What to produce:
Once you reach the line with "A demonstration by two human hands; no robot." in the material below, copy each line exactly up to and including the line with "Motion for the", and skip the pictures.
———
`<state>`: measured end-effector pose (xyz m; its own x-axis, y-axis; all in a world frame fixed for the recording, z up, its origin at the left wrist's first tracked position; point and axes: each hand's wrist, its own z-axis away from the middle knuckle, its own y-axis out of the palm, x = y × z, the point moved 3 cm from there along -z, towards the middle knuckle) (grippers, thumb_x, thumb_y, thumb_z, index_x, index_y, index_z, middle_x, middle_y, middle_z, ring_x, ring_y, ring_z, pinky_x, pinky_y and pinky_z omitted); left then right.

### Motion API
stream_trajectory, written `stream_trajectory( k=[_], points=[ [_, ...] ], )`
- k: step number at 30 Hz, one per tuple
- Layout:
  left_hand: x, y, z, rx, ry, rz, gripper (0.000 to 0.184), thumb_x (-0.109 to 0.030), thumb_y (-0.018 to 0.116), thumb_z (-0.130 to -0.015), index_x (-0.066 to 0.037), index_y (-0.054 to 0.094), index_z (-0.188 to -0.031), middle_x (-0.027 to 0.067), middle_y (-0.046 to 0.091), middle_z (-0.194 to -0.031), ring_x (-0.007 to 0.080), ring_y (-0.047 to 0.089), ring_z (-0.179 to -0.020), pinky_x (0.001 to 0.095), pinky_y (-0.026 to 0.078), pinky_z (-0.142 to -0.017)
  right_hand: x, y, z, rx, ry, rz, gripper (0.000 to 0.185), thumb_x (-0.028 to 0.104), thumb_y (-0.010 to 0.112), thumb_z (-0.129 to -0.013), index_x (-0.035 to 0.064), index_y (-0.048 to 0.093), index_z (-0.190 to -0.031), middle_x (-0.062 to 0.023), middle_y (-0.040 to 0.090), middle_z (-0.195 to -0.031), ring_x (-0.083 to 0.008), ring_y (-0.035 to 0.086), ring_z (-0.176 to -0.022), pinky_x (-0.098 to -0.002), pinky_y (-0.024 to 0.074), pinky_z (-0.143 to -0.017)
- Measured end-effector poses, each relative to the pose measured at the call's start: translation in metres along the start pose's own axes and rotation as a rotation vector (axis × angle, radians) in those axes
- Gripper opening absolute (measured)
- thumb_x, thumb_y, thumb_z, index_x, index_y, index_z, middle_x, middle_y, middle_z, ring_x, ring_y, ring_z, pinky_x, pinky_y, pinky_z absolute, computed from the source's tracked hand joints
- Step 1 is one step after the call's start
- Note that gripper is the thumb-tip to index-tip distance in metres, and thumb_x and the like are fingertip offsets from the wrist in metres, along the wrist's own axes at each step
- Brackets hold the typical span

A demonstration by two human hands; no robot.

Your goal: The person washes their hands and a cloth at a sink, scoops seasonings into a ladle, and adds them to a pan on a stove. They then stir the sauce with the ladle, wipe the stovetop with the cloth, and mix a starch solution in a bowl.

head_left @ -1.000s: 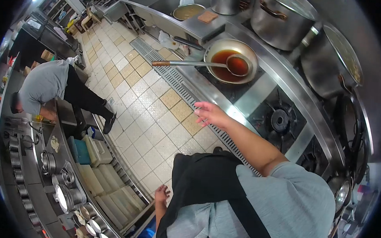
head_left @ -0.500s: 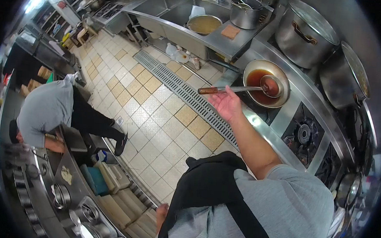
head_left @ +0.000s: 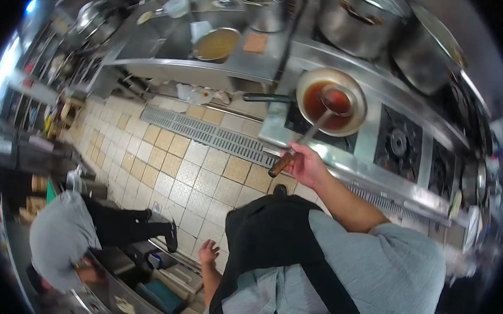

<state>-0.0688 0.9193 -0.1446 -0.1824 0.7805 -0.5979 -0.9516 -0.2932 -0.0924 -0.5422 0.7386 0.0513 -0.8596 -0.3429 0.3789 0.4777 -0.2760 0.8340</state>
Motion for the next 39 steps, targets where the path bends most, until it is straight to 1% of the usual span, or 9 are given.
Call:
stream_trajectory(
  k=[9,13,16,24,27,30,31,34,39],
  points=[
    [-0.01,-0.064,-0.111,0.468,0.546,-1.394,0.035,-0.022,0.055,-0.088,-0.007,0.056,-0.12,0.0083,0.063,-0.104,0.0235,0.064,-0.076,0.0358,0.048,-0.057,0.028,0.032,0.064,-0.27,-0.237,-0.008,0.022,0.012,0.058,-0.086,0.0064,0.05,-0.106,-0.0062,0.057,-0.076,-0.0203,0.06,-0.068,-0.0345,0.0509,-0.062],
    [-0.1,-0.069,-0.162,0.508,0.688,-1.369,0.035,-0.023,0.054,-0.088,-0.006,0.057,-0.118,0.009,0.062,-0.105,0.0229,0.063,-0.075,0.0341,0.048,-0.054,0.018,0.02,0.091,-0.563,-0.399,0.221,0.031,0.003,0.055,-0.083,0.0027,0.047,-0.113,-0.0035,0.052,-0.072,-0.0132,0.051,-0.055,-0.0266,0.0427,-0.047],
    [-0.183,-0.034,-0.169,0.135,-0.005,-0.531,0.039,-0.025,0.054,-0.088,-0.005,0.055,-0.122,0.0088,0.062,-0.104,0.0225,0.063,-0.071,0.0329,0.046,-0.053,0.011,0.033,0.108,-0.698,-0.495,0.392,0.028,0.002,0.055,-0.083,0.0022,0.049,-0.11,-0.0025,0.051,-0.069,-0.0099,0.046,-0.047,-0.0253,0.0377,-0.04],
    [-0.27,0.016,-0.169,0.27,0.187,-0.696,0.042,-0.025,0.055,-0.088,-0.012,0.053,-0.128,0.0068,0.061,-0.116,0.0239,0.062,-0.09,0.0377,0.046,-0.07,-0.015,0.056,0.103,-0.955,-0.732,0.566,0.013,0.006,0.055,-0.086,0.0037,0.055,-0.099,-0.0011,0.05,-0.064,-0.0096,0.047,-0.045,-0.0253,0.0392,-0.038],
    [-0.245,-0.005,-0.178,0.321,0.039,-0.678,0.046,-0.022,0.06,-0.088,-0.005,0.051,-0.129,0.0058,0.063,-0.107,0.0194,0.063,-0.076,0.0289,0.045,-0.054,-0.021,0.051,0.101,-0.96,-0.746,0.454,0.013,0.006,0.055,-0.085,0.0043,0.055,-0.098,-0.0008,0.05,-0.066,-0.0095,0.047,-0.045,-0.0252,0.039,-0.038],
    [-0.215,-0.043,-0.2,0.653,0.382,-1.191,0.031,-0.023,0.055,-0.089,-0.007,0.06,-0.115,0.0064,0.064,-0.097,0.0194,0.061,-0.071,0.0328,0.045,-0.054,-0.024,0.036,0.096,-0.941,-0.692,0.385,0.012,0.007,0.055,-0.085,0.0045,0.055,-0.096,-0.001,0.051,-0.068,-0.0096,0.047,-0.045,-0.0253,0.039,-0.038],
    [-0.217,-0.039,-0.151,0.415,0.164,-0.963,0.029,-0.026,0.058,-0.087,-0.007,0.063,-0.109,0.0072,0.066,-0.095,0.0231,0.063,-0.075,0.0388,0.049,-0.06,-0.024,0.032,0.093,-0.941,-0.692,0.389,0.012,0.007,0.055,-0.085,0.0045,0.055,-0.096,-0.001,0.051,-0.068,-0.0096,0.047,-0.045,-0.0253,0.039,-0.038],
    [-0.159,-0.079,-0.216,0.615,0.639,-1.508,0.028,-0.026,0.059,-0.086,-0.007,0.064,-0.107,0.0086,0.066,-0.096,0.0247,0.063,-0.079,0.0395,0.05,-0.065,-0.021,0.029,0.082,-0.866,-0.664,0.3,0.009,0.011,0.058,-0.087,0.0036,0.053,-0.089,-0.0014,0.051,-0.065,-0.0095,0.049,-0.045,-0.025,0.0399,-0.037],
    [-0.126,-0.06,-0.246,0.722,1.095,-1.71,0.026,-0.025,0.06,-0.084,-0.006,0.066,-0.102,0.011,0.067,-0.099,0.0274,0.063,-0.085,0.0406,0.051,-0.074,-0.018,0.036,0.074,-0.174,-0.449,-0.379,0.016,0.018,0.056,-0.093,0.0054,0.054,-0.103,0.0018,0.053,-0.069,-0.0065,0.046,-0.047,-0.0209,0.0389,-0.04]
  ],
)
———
Solution:
A demonstration by two human hands; no robot.

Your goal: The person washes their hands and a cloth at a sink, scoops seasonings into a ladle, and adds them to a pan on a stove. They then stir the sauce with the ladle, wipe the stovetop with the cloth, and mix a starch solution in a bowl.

head_left @ -1.000s: 
head_left @ -0.500s: 
head_left @ +0.000s: 

<state>-0.0688 0.9193 -0.1446 -0.1824 0.7805 -0.5979 -0.9516 -0.2932 -0.0924 -0.5422 0.7386 0.0513 -0.8596 -0.3429 0.3789 0.4777 -0.2760 0.8340</state>
Motion for the next 39 steps, targets where the path bends most, until it is straight to 1% of the usual span, or 9 are given.

Now the exercise is complete.